● AIM OF THE EXERCISE
Pick each line containing the word "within" out of the data below.

● Records from a data collection
----------------------------------------
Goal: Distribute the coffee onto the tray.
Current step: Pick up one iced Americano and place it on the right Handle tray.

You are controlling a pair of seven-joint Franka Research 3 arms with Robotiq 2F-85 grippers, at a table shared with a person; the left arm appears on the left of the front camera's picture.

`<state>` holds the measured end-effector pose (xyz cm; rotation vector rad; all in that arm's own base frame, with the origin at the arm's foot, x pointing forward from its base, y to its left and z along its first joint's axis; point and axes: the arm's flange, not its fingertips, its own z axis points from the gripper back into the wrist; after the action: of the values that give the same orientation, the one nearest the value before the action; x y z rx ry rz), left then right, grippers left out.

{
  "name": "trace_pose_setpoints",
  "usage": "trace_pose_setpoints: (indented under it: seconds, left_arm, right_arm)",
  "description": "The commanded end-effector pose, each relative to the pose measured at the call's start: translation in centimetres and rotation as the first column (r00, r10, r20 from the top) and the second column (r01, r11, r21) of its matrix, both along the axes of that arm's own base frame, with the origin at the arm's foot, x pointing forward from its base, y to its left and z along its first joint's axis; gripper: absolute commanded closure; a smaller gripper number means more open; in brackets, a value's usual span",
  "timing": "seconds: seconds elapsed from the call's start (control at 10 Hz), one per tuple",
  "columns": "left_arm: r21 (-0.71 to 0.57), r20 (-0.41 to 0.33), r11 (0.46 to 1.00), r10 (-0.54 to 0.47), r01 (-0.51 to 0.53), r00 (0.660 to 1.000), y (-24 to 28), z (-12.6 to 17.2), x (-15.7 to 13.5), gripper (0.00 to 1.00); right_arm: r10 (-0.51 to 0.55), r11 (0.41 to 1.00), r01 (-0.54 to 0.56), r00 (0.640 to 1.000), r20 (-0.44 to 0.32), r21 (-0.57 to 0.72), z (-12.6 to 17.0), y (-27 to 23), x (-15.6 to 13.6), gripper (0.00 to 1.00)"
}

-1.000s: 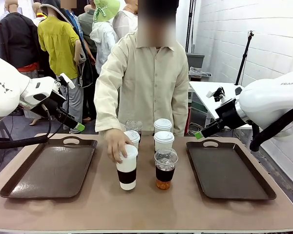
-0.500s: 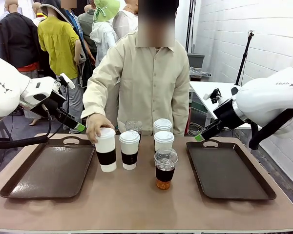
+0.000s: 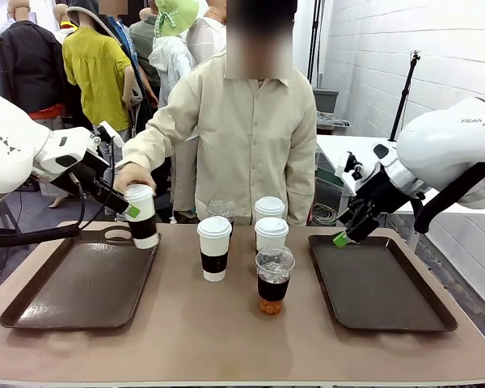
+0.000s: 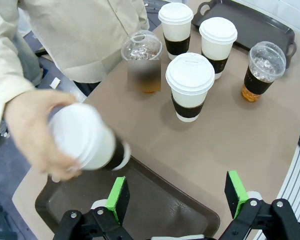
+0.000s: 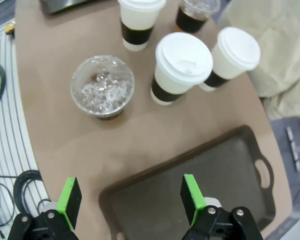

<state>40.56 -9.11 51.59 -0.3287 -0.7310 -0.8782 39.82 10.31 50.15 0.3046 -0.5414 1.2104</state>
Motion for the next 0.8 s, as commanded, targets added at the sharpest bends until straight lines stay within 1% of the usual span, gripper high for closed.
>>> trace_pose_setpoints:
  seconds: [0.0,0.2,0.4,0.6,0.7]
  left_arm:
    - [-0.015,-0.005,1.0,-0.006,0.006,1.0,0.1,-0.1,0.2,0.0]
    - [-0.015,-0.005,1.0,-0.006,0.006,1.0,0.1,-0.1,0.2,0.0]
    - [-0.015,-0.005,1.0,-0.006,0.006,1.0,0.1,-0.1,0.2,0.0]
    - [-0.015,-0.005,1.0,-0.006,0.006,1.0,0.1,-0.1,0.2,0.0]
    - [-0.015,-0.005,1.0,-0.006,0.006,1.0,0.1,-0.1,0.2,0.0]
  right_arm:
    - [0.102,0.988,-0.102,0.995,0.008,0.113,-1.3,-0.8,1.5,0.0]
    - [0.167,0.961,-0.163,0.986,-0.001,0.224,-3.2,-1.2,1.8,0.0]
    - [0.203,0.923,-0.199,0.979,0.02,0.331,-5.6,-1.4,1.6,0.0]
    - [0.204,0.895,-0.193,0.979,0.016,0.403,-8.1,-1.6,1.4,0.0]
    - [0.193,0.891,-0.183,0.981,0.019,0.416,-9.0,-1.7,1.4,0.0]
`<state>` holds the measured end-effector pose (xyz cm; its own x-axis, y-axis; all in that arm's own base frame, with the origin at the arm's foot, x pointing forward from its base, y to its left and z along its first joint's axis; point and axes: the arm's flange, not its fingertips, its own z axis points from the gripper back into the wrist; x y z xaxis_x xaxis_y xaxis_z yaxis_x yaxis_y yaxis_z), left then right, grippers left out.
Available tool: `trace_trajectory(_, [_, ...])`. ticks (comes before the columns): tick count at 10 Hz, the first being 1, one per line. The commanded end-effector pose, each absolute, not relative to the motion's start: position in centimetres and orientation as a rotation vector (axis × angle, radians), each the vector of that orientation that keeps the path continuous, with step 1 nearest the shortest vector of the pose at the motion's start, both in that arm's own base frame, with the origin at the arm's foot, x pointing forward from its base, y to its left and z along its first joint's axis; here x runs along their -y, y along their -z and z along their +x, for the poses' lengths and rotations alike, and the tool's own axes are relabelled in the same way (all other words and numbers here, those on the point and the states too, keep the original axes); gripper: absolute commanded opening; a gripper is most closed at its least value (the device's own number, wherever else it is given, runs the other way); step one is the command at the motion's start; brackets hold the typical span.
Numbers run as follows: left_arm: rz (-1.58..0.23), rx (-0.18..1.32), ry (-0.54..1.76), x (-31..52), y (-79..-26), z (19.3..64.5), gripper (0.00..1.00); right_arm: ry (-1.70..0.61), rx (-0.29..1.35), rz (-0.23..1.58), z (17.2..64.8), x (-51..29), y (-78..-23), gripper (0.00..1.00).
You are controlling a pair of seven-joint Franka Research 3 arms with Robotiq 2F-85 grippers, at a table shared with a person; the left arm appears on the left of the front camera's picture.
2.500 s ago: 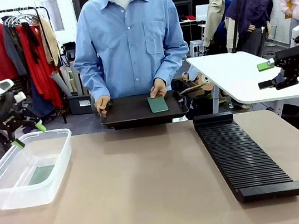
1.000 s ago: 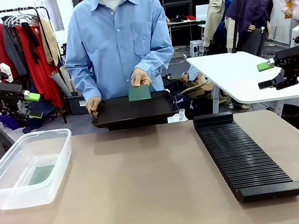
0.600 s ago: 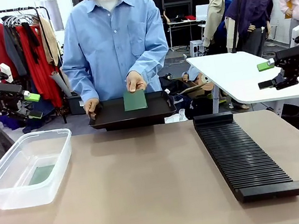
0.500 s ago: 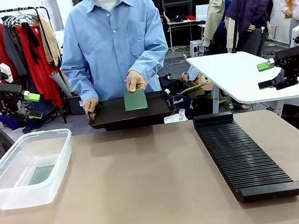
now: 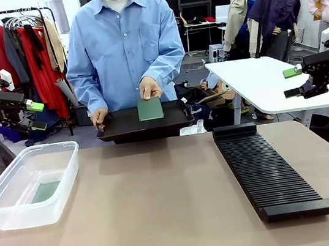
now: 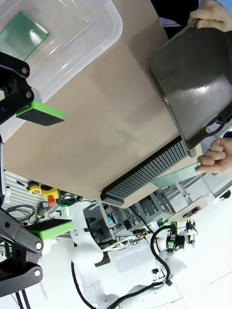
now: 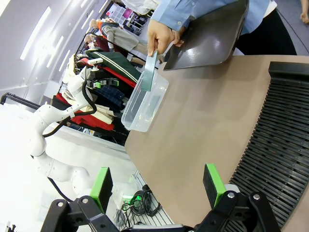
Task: Sort PCBs into racks and boxes based on the side picked up.
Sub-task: Pick up the Blank PCB handed by the Human.
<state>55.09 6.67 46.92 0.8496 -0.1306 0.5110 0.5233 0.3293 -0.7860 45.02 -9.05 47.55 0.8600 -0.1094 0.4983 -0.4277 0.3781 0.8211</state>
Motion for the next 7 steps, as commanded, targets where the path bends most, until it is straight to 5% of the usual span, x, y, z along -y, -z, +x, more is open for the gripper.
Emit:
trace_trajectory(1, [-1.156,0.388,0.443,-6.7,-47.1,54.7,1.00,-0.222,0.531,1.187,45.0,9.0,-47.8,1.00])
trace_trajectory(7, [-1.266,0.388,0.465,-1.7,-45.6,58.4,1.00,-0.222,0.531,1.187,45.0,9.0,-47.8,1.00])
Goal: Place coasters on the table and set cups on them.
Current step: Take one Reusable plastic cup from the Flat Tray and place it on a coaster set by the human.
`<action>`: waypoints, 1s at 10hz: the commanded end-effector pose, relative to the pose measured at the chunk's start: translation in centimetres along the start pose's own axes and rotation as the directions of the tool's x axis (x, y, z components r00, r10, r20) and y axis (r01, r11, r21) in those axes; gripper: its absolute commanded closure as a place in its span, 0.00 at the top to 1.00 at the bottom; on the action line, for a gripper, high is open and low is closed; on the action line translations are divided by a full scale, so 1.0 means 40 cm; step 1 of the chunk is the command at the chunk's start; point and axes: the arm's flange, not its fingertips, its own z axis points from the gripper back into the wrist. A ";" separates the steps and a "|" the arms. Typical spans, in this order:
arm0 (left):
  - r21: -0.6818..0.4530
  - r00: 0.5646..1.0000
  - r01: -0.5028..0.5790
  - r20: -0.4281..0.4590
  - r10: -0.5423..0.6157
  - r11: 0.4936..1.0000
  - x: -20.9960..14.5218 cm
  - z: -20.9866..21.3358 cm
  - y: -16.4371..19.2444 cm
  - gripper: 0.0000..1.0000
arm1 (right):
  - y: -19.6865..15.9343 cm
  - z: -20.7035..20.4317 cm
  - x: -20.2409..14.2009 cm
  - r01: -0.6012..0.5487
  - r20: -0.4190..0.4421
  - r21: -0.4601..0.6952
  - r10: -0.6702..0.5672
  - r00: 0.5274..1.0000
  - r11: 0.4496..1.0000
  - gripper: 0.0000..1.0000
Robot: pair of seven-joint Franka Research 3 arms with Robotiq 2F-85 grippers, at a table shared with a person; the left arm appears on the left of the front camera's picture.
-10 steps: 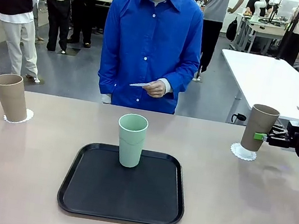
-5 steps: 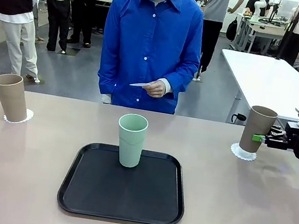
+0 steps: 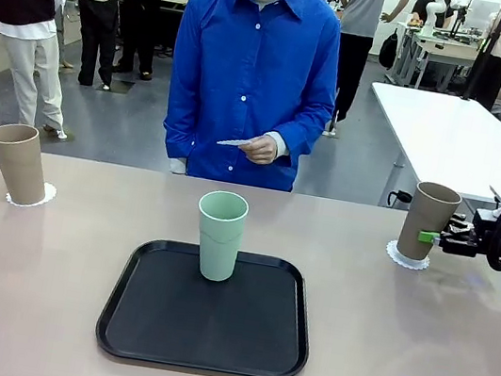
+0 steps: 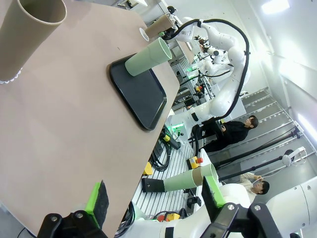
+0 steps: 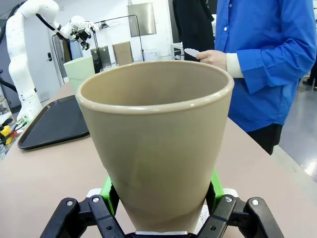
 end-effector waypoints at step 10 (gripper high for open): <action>0.004 1.000 -0.002 0.002 0.002 1.000 0.000 0.003 -0.004 1.00 | -0.025 -0.006 -0.037 -0.073 -0.063 0.062 0.077 0.995 0.995 1.00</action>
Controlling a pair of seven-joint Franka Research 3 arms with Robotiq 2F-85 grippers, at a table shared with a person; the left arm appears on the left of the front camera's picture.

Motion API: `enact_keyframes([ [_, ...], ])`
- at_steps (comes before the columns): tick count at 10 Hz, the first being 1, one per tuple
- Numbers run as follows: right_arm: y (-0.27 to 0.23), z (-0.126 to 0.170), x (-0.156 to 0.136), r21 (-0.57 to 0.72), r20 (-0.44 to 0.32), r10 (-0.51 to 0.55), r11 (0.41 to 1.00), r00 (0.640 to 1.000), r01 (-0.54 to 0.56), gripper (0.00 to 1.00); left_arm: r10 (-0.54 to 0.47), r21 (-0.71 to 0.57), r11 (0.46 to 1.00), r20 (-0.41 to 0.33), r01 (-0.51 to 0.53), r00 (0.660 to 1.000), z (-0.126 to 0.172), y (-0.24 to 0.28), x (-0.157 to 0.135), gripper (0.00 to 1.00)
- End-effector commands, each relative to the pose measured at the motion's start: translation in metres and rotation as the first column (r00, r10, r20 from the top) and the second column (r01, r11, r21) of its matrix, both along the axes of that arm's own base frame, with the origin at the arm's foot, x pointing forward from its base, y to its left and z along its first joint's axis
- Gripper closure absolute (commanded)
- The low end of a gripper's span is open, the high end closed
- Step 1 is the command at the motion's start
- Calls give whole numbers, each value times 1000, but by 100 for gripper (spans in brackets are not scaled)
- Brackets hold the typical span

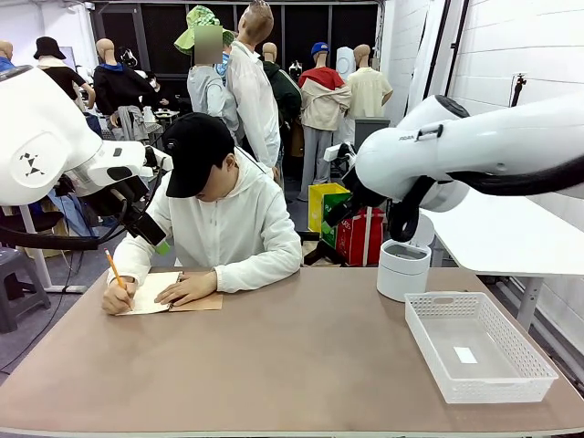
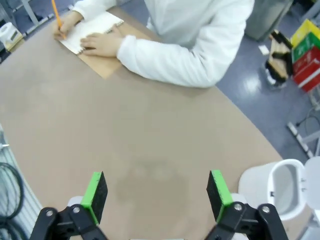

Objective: Sort the paper based on its condition.
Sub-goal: If a person hands you a paper, place it in the Organizing basket , and if it's crumpled, put it in the Trash can.

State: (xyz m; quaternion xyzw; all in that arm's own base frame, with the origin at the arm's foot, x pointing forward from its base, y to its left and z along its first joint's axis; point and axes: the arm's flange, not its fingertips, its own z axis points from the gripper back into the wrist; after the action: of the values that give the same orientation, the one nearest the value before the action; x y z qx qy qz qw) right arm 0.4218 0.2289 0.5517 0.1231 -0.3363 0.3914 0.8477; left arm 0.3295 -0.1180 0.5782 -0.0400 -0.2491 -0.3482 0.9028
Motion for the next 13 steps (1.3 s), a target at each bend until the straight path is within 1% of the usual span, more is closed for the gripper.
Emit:
enact_keyframes([
  [1,-13,-11,-31,72,75,55,996,996,-60,0,-14,-13,1000,-4,14,1000,1,1,0,0],
  [3,-13,-11,-45,104,90,92,989,992,-102,0,-14,-13,1000,-4,14,1000,1,1,0,0],
  [5,-13,-12,-49,123,88,138,981,986,-149,0,-14,-13,1000,-4,14,1000,1,1,0,0],
  [8,-11,-13,-46,103,86,150,982,985,-158,0,-14,-13,1000,-4,14,1000,1,1,0,0],
  [9,-6,-1,-51,94,68,120,988,990,-126,0,-14,-13,1000,-4,14,1000,1,1,0,0],
  [13,-6,-1,-51,94,68,120,988,990,-126,0,-14,-13,1000,-4,14,1000,1,1,0,0],
])
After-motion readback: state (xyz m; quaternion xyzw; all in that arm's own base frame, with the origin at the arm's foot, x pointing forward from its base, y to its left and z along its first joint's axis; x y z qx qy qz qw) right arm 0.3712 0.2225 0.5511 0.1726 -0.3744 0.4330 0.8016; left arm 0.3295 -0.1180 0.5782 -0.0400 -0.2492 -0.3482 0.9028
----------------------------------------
● TASK RESULT
Motion for the next 0.8 s, as commanded, targets added at the sharpest bends until straight lines stay within 1% of the usual span, gripper high for closed.
Motion for the next 13 steps (1.3 s), a target at each bend until the straight path is within 1% of the usual span, more is closed for the gripper.

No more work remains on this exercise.